Your objective — Verbatim output, no pictures: the lines from the beginning of the material through the line with "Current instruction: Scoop", both ends kept.
-=-=-
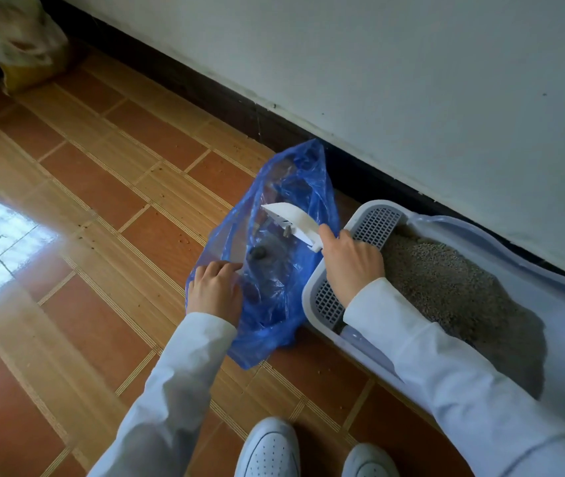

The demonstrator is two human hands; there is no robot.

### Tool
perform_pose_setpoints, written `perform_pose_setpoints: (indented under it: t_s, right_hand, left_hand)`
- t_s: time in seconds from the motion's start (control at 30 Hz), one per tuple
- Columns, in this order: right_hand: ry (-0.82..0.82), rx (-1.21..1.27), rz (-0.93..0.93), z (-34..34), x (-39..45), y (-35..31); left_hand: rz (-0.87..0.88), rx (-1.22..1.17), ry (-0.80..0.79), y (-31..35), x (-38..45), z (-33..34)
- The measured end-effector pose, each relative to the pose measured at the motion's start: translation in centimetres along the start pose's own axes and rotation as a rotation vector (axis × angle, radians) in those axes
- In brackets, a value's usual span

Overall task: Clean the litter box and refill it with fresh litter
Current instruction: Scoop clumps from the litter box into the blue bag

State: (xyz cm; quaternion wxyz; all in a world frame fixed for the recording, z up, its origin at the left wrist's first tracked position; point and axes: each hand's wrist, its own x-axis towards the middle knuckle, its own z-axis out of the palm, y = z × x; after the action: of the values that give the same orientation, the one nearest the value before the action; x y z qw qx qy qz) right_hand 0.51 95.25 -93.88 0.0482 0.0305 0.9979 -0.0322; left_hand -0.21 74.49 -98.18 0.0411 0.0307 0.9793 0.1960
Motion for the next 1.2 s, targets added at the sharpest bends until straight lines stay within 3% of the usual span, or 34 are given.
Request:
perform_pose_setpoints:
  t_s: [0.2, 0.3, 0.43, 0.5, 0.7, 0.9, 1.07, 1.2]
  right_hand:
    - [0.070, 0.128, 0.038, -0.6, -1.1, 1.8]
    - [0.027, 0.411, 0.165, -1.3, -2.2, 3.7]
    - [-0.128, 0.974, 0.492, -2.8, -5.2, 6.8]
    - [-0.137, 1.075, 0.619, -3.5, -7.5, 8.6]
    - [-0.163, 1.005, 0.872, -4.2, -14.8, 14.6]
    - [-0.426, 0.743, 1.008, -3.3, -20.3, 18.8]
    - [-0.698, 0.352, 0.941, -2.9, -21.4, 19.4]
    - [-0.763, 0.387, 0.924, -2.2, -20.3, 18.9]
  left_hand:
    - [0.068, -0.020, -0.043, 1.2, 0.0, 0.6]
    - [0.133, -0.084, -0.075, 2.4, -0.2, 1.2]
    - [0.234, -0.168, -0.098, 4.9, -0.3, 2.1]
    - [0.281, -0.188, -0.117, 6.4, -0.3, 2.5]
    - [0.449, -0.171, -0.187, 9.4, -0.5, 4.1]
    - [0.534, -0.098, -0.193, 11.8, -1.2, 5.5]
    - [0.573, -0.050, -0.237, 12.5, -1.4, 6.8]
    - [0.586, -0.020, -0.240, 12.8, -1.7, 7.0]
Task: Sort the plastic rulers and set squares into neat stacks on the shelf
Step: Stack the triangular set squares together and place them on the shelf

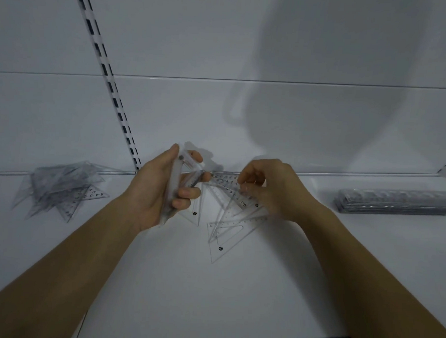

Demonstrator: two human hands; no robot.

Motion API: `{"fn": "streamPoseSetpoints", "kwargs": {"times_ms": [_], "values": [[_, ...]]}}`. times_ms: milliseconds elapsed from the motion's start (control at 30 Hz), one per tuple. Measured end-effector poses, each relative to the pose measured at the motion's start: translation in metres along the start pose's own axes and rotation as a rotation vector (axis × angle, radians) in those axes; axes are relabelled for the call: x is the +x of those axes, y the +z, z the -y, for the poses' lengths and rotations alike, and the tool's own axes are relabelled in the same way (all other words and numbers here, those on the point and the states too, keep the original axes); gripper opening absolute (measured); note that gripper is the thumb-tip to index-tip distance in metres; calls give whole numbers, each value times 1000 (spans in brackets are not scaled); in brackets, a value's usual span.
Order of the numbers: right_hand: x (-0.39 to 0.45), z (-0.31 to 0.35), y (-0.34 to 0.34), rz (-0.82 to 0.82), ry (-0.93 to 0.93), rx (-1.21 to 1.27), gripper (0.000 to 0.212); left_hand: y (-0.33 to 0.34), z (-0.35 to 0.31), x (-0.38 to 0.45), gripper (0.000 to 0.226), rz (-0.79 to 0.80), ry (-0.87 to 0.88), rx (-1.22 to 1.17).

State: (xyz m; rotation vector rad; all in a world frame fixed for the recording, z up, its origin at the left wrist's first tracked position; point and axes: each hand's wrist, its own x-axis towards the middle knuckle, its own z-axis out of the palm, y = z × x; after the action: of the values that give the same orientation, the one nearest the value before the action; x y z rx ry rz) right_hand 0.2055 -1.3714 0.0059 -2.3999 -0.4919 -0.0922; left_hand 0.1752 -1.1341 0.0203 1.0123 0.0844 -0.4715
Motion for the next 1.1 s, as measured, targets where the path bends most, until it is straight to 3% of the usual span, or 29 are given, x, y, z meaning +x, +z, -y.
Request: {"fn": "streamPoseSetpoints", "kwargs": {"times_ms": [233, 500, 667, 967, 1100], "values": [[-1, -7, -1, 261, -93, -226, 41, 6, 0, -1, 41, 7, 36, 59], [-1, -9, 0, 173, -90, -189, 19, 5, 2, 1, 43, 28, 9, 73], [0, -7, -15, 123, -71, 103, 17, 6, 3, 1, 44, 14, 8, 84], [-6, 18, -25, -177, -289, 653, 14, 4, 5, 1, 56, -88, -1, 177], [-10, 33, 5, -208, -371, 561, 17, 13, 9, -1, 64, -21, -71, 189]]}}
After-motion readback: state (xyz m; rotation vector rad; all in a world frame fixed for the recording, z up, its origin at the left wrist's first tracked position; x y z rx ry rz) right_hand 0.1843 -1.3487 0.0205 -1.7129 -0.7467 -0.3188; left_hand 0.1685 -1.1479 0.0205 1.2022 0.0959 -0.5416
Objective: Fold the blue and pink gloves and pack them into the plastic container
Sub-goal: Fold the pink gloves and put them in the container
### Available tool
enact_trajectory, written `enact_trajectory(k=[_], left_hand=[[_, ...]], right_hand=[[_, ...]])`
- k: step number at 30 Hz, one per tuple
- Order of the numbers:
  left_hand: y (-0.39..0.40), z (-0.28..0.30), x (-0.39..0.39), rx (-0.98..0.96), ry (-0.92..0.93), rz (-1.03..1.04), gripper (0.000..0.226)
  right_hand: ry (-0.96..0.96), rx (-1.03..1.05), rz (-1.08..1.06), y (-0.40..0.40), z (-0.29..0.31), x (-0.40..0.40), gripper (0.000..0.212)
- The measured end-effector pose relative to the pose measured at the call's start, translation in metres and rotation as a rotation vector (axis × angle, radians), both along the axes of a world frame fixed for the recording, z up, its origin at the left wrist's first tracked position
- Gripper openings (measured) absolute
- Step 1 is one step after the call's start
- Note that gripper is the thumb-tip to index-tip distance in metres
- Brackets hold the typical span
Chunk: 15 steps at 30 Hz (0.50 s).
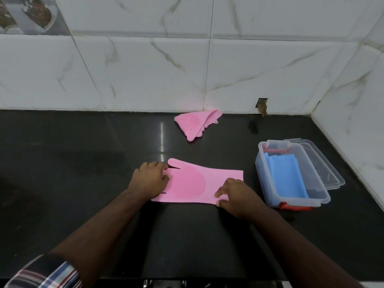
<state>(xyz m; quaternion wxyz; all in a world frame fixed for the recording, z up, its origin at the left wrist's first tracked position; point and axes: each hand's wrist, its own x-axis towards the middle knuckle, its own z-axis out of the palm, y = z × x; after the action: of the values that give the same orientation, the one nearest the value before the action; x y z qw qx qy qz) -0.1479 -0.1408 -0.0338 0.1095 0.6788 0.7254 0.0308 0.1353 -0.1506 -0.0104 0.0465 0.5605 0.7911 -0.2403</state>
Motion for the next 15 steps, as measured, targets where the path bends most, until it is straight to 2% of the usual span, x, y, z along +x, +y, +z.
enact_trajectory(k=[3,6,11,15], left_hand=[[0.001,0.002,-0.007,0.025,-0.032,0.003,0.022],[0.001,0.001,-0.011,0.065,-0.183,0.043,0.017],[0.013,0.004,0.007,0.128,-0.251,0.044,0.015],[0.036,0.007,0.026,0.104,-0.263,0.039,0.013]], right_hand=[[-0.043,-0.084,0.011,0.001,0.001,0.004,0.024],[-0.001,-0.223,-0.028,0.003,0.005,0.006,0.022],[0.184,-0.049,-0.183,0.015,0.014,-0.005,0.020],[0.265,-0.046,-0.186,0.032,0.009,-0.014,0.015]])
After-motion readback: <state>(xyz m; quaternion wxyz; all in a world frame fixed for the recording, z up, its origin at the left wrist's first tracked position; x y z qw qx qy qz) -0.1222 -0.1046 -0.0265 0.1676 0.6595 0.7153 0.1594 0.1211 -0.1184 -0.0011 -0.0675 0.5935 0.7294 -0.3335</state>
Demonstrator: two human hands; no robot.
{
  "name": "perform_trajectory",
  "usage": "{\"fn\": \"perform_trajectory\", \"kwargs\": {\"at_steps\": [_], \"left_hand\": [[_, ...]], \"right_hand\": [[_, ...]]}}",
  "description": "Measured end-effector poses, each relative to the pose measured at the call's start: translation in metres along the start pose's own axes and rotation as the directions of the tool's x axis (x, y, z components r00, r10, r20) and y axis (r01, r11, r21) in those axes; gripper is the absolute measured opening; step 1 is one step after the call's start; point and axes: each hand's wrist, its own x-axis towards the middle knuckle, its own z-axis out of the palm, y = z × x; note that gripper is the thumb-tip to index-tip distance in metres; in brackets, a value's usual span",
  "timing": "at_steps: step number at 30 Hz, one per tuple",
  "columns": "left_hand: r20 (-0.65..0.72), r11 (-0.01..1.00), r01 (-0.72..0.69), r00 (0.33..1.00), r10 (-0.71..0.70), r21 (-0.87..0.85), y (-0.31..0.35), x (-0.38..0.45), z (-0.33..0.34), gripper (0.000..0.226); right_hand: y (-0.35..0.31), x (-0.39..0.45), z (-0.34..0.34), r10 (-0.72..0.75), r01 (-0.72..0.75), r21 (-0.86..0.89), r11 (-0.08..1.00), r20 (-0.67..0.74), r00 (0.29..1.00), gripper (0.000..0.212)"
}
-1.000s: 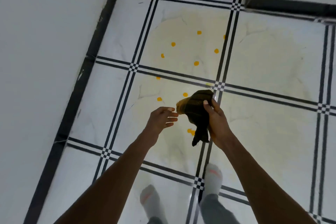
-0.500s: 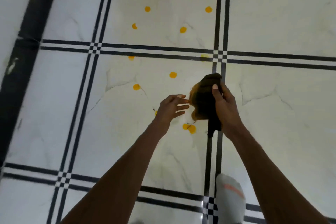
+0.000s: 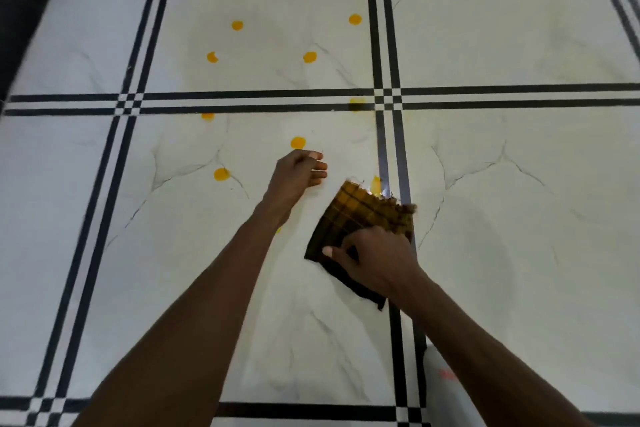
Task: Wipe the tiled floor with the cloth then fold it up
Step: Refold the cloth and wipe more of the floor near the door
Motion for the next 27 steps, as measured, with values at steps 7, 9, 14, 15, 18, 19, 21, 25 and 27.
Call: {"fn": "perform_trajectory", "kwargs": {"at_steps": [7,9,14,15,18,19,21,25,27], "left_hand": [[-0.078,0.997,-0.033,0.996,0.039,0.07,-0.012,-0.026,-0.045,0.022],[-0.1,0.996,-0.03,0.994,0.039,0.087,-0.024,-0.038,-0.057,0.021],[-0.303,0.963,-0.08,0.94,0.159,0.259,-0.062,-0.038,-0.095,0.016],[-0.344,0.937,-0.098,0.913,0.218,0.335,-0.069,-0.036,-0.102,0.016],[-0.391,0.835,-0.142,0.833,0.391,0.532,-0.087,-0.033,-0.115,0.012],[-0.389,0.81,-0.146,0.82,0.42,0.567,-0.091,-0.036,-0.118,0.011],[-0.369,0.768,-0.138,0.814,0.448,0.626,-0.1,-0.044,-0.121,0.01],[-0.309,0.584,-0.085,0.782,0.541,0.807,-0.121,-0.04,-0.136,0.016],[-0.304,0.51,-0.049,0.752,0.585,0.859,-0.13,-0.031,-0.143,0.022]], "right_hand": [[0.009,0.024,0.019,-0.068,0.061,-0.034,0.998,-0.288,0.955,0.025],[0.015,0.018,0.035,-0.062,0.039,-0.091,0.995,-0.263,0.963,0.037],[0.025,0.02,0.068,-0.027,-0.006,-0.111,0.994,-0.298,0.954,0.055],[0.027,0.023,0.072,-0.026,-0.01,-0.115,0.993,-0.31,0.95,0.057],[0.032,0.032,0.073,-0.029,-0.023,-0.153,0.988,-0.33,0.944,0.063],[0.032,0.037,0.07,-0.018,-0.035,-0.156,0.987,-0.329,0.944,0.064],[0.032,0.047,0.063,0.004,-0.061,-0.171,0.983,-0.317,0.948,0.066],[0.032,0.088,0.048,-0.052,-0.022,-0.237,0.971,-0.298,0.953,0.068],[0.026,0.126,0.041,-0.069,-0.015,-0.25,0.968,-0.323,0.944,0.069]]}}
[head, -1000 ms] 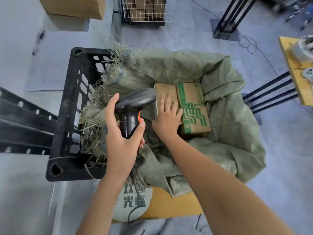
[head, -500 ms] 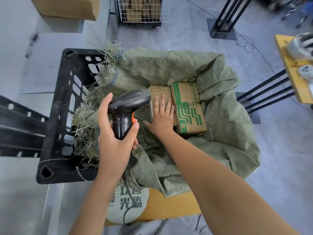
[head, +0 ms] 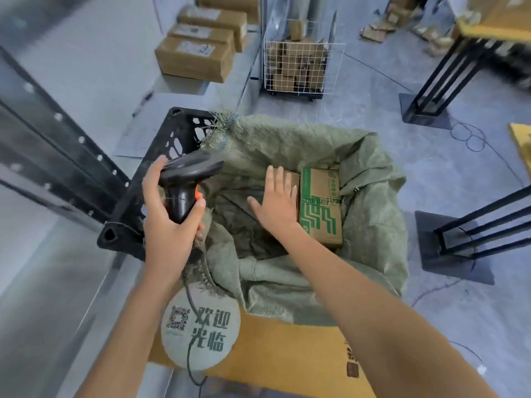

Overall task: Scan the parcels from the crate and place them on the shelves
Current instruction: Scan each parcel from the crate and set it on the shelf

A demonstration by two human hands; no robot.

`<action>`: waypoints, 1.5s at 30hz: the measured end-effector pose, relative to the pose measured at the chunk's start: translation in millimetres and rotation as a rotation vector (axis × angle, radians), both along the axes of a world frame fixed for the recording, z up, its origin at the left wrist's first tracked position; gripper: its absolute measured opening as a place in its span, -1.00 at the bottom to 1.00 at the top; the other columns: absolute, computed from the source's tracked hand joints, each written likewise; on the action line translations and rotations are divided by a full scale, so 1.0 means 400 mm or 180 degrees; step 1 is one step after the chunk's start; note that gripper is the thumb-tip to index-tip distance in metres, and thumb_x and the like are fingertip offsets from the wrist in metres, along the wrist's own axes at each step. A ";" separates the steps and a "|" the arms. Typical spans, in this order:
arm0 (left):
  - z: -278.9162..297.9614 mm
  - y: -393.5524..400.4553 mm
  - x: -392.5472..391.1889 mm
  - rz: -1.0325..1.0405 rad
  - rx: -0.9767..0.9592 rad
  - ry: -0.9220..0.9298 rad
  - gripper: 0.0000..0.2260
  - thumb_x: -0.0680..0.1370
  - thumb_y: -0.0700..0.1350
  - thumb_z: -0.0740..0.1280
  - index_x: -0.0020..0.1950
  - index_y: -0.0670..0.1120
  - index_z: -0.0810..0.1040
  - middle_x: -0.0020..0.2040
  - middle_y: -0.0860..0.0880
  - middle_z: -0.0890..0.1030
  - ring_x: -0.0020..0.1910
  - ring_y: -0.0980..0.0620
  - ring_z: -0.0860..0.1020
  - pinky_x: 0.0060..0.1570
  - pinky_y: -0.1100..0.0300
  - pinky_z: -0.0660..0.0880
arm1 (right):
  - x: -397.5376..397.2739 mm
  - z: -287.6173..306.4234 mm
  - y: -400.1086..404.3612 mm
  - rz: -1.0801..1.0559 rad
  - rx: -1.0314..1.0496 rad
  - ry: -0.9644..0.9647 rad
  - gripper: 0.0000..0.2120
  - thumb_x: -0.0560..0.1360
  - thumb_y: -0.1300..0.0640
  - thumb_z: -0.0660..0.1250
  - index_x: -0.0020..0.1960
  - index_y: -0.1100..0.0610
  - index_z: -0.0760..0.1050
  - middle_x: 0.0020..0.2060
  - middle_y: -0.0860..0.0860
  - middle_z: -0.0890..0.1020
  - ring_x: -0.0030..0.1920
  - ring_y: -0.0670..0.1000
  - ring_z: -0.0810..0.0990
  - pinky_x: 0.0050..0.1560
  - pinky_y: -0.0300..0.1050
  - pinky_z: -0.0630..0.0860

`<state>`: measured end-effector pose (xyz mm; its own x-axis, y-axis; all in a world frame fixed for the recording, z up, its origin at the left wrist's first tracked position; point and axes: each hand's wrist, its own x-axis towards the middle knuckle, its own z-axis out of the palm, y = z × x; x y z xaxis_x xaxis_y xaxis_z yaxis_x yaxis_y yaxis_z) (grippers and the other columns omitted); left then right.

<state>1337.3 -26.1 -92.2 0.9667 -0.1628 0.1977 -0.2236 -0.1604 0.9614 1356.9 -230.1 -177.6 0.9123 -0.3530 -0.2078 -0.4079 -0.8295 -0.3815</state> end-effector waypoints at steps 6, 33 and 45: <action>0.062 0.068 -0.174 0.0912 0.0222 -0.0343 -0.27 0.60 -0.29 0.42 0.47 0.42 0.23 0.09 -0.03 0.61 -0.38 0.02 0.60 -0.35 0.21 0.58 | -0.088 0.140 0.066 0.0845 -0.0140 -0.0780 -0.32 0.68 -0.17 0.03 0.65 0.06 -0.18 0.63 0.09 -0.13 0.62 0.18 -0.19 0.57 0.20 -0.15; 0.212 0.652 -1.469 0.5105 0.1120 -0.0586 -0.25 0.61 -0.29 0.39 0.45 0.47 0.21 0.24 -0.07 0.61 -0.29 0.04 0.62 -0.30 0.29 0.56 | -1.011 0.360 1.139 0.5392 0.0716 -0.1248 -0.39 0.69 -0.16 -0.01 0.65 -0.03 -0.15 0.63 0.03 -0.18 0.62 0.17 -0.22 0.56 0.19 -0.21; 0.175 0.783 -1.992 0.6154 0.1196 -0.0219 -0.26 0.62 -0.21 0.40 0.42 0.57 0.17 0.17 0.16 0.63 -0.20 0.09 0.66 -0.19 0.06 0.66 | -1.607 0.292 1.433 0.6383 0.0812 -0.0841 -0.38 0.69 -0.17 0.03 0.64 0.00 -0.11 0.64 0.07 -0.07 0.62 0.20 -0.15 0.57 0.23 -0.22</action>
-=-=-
Task answer —
The demonstrator is two human hands; there is no robot.

### Tool
perform_pose_setpoints, written `perform_pose_setpoints: (indented under it: t_s, right_hand, left_hand)`
- t_s: time in seconds from the motion's start (control at 30 Hz), one per tuple
- Columns, in this order: right_hand: ry (-0.82..0.82), rx (-1.21..1.27), rz (-0.93..0.93), z (-34..34), x (-39..45), y (-35..31); left_hand: rz (-0.87..0.88), rx (-1.22..1.17), ry (-0.80..0.79), y (-31..35), x (-38..45), z (-33..34)
- The measured end-effector pose, each relative to the pose measured at the motion's start: translation in centimetres along the start pose's own axes and rotation as a rotation vector (axis × angle, radians) in those axes
- In brackets, a value's usual span

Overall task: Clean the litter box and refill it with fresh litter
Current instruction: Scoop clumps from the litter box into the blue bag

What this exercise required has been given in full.